Jaimini Bhagwati, the Indian Ambassador to the EU, Belgium and Luxembourg has written in the Indian Business Standard, saying:
Anti-money laundering efforts will not succeed unless banking secrecy laws are repealed.
The enabling role of tax havens and banking secrecy in the illegal transfer of funds across borders has been often debated. Supporters of tax havens distinguish between tax avoidance which is deemed legitimate and tax evasion which is accepted as illegal.

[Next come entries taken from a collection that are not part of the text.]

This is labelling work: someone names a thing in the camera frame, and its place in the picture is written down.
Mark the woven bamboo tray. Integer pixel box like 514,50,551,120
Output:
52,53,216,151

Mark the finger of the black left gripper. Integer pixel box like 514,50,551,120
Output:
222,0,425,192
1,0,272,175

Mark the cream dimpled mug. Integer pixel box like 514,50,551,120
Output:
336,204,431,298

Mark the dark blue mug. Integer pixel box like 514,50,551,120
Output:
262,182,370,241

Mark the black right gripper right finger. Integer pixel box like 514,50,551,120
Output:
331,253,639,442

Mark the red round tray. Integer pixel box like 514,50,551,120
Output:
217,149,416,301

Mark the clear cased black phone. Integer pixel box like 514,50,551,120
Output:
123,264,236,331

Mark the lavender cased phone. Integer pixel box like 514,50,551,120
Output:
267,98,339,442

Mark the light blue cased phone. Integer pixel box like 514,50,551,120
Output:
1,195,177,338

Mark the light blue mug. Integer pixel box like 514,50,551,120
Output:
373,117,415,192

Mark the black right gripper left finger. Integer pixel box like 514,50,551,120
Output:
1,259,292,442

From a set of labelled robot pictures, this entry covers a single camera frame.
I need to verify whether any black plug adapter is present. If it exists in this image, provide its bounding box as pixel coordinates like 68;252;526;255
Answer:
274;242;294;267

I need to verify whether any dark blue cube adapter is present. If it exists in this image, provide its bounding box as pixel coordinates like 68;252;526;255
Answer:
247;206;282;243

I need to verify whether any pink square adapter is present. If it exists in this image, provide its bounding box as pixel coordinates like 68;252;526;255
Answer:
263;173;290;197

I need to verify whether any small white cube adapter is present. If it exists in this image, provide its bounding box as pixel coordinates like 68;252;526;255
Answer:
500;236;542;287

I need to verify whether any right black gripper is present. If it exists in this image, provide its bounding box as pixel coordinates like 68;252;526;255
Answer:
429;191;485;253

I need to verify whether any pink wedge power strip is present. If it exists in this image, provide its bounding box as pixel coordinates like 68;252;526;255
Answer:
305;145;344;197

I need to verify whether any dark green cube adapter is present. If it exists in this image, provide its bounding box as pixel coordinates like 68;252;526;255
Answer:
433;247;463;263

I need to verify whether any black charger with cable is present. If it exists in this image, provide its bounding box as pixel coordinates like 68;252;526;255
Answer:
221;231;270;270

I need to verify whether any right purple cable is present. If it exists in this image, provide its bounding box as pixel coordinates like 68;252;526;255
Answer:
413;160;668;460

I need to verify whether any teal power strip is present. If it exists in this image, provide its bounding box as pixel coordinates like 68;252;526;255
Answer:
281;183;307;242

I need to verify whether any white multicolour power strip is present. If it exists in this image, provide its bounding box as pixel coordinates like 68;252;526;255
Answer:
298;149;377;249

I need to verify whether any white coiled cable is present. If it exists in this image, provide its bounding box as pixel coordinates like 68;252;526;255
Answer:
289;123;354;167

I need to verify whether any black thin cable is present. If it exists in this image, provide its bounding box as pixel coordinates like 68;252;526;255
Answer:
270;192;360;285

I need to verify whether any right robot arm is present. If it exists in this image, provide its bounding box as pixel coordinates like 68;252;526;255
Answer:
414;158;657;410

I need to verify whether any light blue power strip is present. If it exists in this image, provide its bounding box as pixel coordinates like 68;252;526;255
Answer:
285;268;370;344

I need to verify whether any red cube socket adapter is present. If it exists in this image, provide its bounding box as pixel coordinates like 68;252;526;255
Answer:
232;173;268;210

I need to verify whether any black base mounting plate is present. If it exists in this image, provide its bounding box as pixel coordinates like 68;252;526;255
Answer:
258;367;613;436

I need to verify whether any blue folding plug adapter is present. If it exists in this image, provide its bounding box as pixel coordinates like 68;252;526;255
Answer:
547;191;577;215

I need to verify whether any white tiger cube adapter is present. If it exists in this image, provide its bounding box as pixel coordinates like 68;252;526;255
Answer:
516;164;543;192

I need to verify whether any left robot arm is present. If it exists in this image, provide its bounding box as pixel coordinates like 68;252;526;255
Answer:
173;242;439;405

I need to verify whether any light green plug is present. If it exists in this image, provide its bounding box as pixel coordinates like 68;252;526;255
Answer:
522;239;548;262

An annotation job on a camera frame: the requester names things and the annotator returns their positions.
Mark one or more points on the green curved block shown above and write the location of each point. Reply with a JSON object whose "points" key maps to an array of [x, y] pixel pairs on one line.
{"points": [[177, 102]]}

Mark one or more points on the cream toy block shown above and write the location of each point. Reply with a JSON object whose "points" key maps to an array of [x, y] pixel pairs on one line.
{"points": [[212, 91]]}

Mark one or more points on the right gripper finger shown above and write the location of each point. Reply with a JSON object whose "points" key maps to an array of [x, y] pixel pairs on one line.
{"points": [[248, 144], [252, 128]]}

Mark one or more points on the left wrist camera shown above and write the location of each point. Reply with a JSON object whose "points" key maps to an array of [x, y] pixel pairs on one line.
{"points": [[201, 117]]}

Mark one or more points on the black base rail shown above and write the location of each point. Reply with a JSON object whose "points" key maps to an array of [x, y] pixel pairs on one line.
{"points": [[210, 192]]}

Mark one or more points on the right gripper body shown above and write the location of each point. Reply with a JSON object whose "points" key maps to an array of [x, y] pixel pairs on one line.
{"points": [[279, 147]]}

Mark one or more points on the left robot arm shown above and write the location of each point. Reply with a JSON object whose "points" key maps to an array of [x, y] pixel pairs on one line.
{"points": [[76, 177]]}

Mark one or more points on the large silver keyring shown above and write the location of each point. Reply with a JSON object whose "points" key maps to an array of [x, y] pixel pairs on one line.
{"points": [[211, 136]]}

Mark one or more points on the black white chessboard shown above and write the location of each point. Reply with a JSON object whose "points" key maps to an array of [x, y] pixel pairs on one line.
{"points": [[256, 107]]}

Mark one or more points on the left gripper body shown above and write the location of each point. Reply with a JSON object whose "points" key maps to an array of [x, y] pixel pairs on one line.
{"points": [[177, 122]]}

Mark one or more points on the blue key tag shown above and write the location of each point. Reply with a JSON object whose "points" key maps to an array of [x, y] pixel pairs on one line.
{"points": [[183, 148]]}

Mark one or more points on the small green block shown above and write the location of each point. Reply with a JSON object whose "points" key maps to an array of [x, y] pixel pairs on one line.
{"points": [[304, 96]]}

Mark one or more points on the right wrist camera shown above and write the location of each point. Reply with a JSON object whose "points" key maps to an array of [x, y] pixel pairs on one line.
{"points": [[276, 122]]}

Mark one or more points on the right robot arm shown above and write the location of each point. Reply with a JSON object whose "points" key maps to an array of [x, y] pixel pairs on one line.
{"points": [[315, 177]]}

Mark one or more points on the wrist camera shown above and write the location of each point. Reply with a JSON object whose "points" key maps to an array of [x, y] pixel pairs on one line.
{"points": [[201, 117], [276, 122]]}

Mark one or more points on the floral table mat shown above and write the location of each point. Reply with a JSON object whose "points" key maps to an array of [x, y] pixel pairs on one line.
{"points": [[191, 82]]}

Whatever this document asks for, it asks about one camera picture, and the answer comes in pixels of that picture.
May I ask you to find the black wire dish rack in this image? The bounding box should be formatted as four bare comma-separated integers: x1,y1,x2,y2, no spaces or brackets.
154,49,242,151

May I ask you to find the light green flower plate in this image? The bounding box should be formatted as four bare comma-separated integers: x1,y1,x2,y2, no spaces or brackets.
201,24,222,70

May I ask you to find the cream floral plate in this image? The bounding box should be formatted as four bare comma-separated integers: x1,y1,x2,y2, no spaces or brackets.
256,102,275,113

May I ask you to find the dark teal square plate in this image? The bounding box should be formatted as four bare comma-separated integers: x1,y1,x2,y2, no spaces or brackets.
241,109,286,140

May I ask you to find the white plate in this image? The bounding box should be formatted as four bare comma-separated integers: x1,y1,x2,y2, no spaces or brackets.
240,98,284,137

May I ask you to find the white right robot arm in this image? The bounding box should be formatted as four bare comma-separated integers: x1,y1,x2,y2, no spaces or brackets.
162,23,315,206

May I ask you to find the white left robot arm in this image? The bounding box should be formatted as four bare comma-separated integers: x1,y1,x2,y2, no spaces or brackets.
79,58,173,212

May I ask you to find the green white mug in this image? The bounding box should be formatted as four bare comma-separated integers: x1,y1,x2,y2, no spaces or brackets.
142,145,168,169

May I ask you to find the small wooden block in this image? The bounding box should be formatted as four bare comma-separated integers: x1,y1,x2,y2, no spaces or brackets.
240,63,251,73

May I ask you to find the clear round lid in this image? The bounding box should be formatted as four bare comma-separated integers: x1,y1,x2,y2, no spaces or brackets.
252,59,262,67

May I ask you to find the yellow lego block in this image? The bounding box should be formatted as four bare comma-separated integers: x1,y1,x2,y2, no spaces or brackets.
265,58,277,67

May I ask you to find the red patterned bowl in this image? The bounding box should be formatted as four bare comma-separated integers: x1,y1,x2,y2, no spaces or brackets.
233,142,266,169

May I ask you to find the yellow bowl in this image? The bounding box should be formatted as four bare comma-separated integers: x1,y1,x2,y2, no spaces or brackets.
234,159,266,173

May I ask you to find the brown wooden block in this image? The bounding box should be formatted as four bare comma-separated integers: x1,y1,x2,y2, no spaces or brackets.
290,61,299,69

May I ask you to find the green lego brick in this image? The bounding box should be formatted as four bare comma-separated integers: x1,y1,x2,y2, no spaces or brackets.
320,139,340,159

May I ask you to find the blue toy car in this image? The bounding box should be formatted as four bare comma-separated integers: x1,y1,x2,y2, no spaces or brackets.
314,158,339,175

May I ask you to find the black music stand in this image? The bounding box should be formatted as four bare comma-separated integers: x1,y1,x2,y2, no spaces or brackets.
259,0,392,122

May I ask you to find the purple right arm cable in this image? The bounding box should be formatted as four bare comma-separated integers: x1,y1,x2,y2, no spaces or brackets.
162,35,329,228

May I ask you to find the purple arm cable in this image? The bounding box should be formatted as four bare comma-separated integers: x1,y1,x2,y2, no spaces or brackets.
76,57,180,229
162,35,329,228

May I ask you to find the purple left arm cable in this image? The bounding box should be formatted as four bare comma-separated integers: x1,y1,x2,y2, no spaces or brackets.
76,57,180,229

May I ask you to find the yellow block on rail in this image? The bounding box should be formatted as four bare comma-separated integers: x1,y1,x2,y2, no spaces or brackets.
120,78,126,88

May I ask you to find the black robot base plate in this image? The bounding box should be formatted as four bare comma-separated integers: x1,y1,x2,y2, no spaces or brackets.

In stark contrast, banking secrecy legislation which has helped international banks headquartered in developed and island countries to attract enormous deposits from the kleptocratic elite in developing countries has received less attention. The IMF defines money laundering as a “process in which the illicit source of assets obtained or generated by criminal activity is concealed to obscure the link between the funds and the original criminal activity”. Since banking secrecy makes it difficult for tax and other investigation agencies to pinpoint the linkages between siphoned funds and illegal activities, it facilitates money laundering. Therefore, the role of banking secrecy laws in promoting flight of capital out of developing countries needs to be examined and addressed.
Which he then does, concluding:
The phrase “hypocrisy on steroids” was in the news recently to describe those remedies for the financial sector crisis which extravagantly favour bank shareholders and creditors at the expense of tax-payers. To summarise, the same expression could be used to describe the specious grounds on which banking secrecy laws are sought to be maintained when one of their objectives is to attract illicit funds.
He’s right, of course.
But what is now so important is that people like him are saying this in places like India. Now this has begun the time for real change has arrived.
And I can’t help but think he’d have remarkably little time for the Luxembourg Institute for Global Financial Integrity.